▸ SOURCE MATERIAL:
+--

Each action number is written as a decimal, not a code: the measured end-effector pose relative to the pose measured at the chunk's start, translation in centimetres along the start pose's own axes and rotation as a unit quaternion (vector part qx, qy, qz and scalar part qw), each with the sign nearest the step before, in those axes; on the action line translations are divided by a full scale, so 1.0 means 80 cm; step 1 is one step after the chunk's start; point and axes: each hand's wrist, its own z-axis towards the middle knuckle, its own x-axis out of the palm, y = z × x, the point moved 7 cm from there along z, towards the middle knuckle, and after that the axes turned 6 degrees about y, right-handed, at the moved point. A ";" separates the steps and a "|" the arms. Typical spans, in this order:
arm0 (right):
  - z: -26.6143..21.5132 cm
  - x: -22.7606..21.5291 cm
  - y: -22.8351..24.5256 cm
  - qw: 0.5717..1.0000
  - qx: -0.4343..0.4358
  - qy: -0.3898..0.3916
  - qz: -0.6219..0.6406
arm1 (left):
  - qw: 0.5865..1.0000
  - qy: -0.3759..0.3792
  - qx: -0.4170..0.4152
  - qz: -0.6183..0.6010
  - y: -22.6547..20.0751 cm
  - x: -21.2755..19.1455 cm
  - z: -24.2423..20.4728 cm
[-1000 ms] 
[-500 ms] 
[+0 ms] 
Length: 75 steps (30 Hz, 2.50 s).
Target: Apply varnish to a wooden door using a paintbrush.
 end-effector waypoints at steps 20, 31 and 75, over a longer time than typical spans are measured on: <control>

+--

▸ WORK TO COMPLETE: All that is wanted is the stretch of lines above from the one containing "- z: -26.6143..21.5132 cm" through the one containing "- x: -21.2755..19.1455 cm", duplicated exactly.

▸ RESPONSE BOX:
  - z: -26.6143..21.5132 cm
  - x: -22.7606..21.5291 cm
  - y: -22.8351..24.5256 cm
  - qw: 0.5717..1.0000
  - qx: -0.4343..0.4358
  - qy: -0.3898..0.3916
  - qz: -0.6219..0.6406
arm1 (left):
  - qw: 0.5865..1.0000
  - qy: -0.3759..0.3792
  - qx: -0.4170..0.4152
  - qz: -0.6183..0.6010
  - y: -22.6547..20.0751 cm
  - x: -21.2755..19.1455 cm

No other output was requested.